Radical environmentalists may see the linking of anticorruption and wildlife trafficking discourses as potentially subjugating animals, for it may be read to suggest that animal products are legitimate commodities when traded in an uncorrupted global market. Likewise, this linkage may be taken to signal that criminal individuals have caused mass animal endangerment, rather than the large-scale patterns of environmental change postindustrialization.Footnote 33
Similarly, critical anticorruptionists or third-world scholars of international law may perceive a postcolonial downside to a twinned agenda. The discourses of anticorruption and anti-wildlife-trafficking could each serve to demonize forms of conduct, like low-level bribery and poaching, that are more prevalent in the Global South. They may together distract from the possibilities for illicit investment and patterns of excessive consumption in the Global North, which enable and drive the crimes.

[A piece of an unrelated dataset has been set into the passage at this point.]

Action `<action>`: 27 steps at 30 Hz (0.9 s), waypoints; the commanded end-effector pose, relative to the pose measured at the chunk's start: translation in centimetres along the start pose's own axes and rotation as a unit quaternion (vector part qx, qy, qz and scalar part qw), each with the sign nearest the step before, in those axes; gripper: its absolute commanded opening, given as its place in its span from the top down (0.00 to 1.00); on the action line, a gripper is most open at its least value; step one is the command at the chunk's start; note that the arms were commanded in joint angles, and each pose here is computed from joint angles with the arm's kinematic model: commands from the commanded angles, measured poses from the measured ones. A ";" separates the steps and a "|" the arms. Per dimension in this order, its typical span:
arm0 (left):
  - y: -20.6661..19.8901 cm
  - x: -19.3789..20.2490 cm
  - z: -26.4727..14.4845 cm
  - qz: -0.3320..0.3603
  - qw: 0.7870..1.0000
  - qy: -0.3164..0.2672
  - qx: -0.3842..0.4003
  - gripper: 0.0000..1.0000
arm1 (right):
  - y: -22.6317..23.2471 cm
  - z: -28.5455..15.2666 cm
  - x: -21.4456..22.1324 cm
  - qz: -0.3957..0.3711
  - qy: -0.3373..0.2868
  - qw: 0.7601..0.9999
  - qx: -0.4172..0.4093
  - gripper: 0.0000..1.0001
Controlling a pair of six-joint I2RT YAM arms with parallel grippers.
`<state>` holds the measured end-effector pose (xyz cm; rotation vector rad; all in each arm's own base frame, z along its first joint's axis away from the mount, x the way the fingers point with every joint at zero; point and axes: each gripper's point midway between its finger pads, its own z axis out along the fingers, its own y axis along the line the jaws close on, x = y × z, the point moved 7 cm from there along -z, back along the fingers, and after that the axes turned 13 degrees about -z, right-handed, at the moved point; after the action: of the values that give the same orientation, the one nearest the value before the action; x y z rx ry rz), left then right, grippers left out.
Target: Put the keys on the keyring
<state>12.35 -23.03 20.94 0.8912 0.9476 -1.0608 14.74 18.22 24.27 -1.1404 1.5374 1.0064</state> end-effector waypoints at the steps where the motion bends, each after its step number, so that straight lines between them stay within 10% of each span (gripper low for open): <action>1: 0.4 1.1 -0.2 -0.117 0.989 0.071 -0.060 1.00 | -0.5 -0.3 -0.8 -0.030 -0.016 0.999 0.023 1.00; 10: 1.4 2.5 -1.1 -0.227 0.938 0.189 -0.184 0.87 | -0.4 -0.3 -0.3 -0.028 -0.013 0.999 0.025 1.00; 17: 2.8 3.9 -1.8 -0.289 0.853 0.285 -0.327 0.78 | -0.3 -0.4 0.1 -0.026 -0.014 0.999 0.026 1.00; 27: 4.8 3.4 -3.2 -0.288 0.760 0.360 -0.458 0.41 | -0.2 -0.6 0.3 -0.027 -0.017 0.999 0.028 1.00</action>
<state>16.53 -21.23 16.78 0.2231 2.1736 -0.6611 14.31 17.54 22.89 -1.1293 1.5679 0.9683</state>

Finally, political ecologists might take the Security Council's efforts to protect elephants to be an example of the securitization of global environmental governance. Attempts by national authorities to establish and protect animal habitats have been described as “green grabbing,” or the expropriation of space—particularly from marginalized peoples—for environmental reasons. This strategy has an additional neoliberal economic dimension, when private entrepreneurs operate the parks that are supposed to protect animals.Footnote 34
Conclusion
There is thus a need for caution in accepting calls for more and stronger measures to combat wildlife trafficking and corruption. Punitive strategies may have unintended human consequences and undetected ideational or ideological constraints. A criminalized and securitized transnational animal law may fail to protect animals and might justify limitations on a range of other public goods.